LEXINGTON, Ky. - It’s been 49 years since Dr. Martin Luther King gave his famous “I Have a Dream Speech,” yet a top civil rights official says he’s amazed at some of the discrimination and harassment that continues across the country.
Thomas Perez, head of the Civil Rights Division at the U.S. Department of Justice spoke to high school freshmen in Lexington Wednesday about bullying.
He cited several examples where victims were targeted because of their race or religion, and a case pending in Kentucky that alleges two people severely beat another man because he is gay. Perez says intolerance is often learned at a young age.

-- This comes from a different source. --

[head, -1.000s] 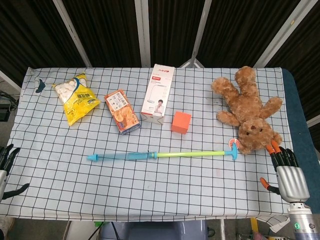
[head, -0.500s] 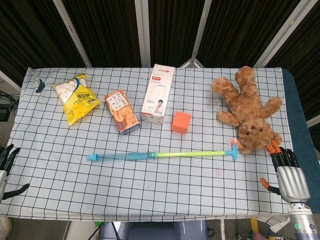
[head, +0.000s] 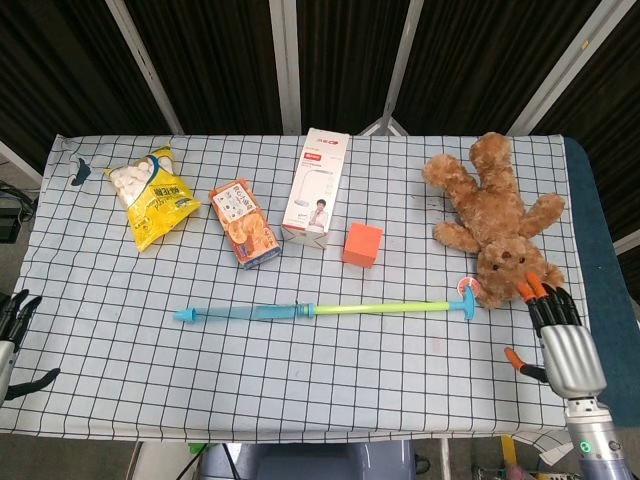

“I’m getting sick and tired of prosecuting teenagers who’ve done horrific acts. I’m getting sick and tired of the fact – and it’s an all too frequent fact – that yesterday’s bullies became today’s civil rights defendants. I don’t want that to happen anymore.”
Perez told students that stopping bullying means being open to diversity and alerting parents and teachers when something’s wrong. He also says school administrators must be ready to implement policies that protect students regardless of their background or personal characteristics.
Fayette County Public Schools recently expanded its anti-discrimination policy to include gender identity and sexual orientation.
Earlier this year, however, a state legislative committee failed to pass an anti-bullying measure that would prohibit harassment in schools based on a variety of factors, including a student’s sexual orientation.